The answer must be an exact copy of every entry, with no pictures in it.

Top of The input

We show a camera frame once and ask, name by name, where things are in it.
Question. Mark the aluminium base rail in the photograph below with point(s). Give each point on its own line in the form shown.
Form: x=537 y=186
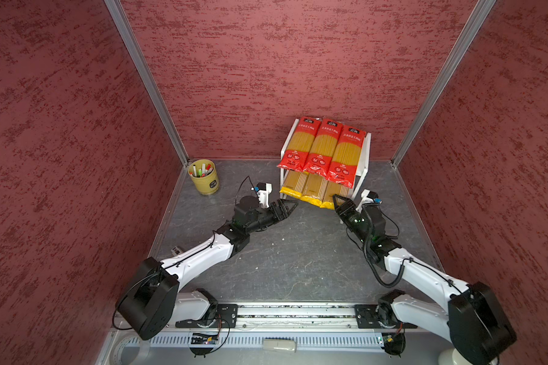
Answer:
x=297 y=315

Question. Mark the yellow pen holder cup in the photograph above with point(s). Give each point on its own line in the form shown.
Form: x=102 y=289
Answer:
x=204 y=176

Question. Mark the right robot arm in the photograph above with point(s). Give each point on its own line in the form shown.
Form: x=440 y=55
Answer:
x=467 y=315

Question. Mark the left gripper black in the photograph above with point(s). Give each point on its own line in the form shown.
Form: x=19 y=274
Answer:
x=272 y=207

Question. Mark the left aluminium corner post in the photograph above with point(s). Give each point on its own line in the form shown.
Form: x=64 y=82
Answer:
x=121 y=22

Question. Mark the white cable duct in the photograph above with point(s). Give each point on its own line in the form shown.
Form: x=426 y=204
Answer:
x=299 y=341

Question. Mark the aluminium corner post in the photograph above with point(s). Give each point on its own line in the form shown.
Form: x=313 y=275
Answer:
x=471 y=28
x=121 y=22

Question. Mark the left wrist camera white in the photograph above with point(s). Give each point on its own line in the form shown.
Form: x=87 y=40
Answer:
x=263 y=191

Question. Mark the white two-tier shelf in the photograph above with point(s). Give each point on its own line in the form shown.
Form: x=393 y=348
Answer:
x=362 y=168

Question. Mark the red pasta package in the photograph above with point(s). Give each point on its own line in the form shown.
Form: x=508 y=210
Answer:
x=295 y=154
x=345 y=159
x=323 y=148

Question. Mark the right aluminium corner post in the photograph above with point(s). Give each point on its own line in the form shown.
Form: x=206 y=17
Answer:
x=471 y=28

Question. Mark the white bowl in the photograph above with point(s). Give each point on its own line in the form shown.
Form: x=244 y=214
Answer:
x=450 y=357

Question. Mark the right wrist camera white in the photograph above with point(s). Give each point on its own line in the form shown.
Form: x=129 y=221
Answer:
x=368 y=197

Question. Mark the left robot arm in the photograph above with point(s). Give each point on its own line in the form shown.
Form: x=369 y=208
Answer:
x=153 y=296

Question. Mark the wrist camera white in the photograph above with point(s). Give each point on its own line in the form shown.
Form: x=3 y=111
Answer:
x=368 y=197
x=263 y=191

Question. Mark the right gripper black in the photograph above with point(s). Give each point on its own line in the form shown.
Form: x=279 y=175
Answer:
x=342 y=214

Bottom of The input

**Written solution:**
We show a camera frame once and ask, name by name, where things are in it.
Question. Mark the aluminium base rail in the photograph below with point(s). Give each point on its own line in the form shown.
Form: x=537 y=186
Answer:
x=297 y=315

Question. Mark the yellow pen holder cup in the photograph above with point(s). Give each point on its own line in the form shown.
Form: x=102 y=289
Answer:
x=204 y=176

Question. Mark the right robot arm in the photograph above with point(s). Give each point on its own line in the form shown.
Form: x=440 y=55
Answer:
x=467 y=315

Question. Mark the left gripper black in the photograph above with point(s). Give each point on its own line in the form shown.
Form: x=19 y=274
Answer:
x=272 y=207

Question. Mark the left aluminium corner post in the photograph above with point(s). Give each point on its own line in the form shown.
Form: x=64 y=82
Answer:
x=121 y=22

Question. Mark the white cable duct in the photograph above with point(s). Give each point on its own line in the form shown.
Form: x=426 y=204
Answer:
x=299 y=341

Question. Mark the aluminium corner post in the photograph above with point(s). Give each point on its own line in the form shown.
Form: x=313 y=275
Answer:
x=471 y=28
x=121 y=22

Question. Mark the left wrist camera white in the photograph above with point(s). Give each point on its own line in the form shown.
Form: x=87 y=40
Answer:
x=263 y=191

Question. Mark the white two-tier shelf in the photograph above with point(s). Give each point on its own line in the form shown.
Form: x=393 y=348
Answer:
x=362 y=168

Question. Mark the red pasta package in the photograph above with point(s). Give each point on its own line in the form shown.
Form: x=508 y=210
Answer:
x=295 y=154
x=345 y=159
x=323 y=148

Question. Mark the right aluminium corner post in the photograph above with point(s). Give each point on its own line in the form shown.
Form: x=206 y=17
Answer:
x=471 y=28

Question. Mark the white bowl in the photograph above with point(s). Give each point on its own line in the form shown.
Form: x=244 y=214
Answer:
x=450 y=357

Question. Mark the right wrist camera white in the photograph above with point(s). Give each point on its own line in the form shown.
Form: x=129 y=221
Answer:
x=368 y=197

Question. Mark the left robot arm in the photograph above with point(s). Give each point on its own line in the form shown.
Form: x=369 y=208
Answer:
x=153 y=296

Question. Mark the wrist camera white in the photograph above with point(s). Give each point on its own line in the form shown.
Form: x=3 y=111
Answer:
x=368 y=197
x=263 y=191

Question. Mark the right gripper black in the photograph above with point(s). Give each point on its own line in the form shown.
Form: x=279 y=175
Answer:
x=342 y=214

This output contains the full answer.